- [YOUR OBJECTIVE]
Only a number is required: how many lines of the material contain the string "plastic".
════════
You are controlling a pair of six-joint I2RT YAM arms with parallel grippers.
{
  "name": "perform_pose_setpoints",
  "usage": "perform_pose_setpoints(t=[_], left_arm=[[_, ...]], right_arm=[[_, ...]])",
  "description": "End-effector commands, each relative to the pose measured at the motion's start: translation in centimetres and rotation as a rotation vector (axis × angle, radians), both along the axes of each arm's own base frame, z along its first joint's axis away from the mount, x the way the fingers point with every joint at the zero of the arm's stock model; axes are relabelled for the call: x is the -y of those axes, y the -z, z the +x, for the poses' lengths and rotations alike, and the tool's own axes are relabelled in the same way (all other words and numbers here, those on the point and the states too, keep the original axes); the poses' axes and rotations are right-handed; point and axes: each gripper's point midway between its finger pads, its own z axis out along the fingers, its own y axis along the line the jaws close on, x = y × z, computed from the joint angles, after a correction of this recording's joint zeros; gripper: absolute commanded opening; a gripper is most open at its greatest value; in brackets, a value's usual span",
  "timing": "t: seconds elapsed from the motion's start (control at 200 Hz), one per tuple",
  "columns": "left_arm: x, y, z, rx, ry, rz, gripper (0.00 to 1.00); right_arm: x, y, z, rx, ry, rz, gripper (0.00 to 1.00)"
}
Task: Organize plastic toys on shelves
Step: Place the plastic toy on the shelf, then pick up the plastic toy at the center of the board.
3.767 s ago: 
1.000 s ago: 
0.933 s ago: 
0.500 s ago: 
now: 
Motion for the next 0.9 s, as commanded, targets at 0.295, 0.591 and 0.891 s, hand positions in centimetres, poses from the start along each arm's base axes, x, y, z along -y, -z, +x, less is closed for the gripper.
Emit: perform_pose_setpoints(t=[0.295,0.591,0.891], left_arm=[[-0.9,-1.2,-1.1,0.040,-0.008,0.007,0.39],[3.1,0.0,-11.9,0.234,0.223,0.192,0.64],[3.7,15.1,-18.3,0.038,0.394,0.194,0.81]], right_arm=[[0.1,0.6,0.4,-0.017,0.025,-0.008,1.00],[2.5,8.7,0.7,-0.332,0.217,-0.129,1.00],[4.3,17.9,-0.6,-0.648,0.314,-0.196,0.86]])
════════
- [RESPONSE AREA]
2